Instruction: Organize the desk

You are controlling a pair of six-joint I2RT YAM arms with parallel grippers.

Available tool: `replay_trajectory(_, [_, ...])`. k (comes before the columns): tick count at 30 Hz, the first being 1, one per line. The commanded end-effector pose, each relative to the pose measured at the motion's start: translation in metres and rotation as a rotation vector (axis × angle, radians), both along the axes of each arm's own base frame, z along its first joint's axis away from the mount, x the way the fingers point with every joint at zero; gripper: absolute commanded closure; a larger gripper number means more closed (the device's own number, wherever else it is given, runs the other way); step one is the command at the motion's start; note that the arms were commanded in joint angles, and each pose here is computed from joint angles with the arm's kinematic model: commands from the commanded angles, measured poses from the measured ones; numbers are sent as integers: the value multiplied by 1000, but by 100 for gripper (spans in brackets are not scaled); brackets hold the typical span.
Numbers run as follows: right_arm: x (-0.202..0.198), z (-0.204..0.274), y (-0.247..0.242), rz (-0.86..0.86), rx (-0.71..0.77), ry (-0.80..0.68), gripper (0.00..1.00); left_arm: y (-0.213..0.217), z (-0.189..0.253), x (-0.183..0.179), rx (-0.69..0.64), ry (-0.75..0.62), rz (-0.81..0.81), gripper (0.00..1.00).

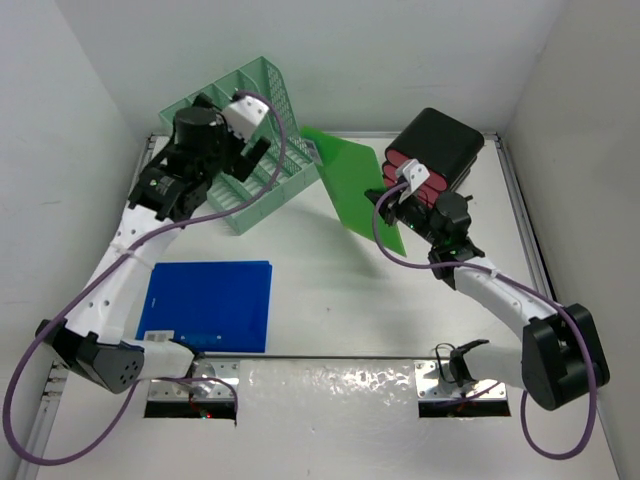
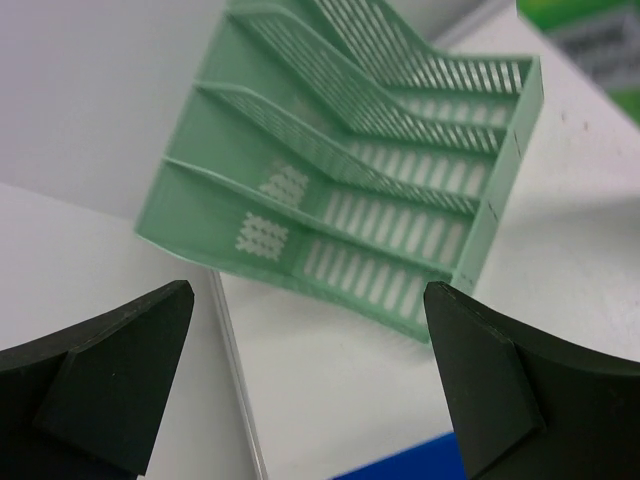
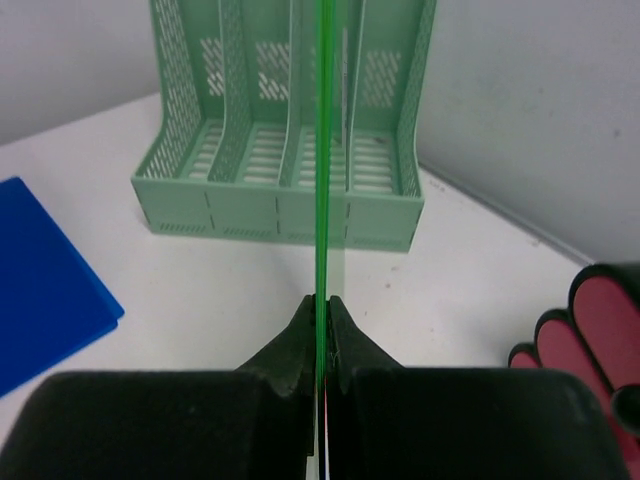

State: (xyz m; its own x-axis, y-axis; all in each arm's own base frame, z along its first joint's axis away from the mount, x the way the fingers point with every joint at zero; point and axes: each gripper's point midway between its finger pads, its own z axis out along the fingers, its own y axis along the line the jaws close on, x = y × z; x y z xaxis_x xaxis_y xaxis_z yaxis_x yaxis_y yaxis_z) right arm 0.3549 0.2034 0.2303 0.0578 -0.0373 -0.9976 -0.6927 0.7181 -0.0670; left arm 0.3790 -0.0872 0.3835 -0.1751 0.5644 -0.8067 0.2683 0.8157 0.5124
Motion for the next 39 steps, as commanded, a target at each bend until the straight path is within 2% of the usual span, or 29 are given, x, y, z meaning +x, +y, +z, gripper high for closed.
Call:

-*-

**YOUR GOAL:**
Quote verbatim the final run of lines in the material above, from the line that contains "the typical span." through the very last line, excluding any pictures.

**EXERCISE RESULT:**
Available tool: `replay_trajectory(_, [_, ...])`. k (comes before the columns): tick count at 30 Hz, the first being 1, one per line. The commanded end-effector pose, each relative to the pose measured at the motion's start: translation in metres and rotation as a rotation vector (axis × angle, radians), both along the axes of each arm's own base frame, z along its first joint's axis away from the mount, x the way the fingers point with every joint at zero; gripper: absolute commanded closure; a larger gripper number means more closed (the device's own number, wherever else it is given, runs the other way); step one is the command at the motion's start; note that the arms were commanded in joint angles, and each pose here is computed from joint angles with the arm's kinematic model: commands from the commanded angles, measured poses from the measured ones; numbers are sent as integers: the value multiplied by 1000, but by 100 for gripper (spans in brackets are not scaled); brackets hold the typical span.
Numbers run as follows: right_arm: x (-0.202..0.198), z (-0.204..0.274), y (-0.247..0.242), rz (-0.86..0.86), rx (-0.71..0.77), ry (-0.80..0.68), gripper (0.00..1.00); left_arm: y (-0.213..0.217), z (-0.189..0.253), x (-0.183..0.179), rx (-0.69..0.64), ry (-0.75..0.62), rz (-0.81..0.81), gripper (0.00..1.00).


State: (xyz m; its own x-axis, y-axis; all in each arm's own base frame, z along its first joint's axis away from the mount, x the way the fingers point with every joint at zero; point and axes: each gripper's point midway between its finger pads, its own z axis out along the fingers, its own y axis along the line the jaws close on, x = y × z; x y z xaxis_x xaxis_y xaxis_z yaxis_x yaxis_y yaxis_z) right arm 0.3549 0.2034 0.2303 0.0578 -0.0373 -0.9976 -0.6927 0.7181 -0.0670; left arm 0.3790 -0.0872 0.3835 -0.1751 0.5644 -0.8067 0.2683 0.8157 0.5124
Motion for the next 39 steps, as commanded, a target at each bend until the straight path is within 2% of the usual span, or 29 are given, x, y, z meaning +x, +y, +z, gripper high for closed.
Call:

The exercise has been completed in full.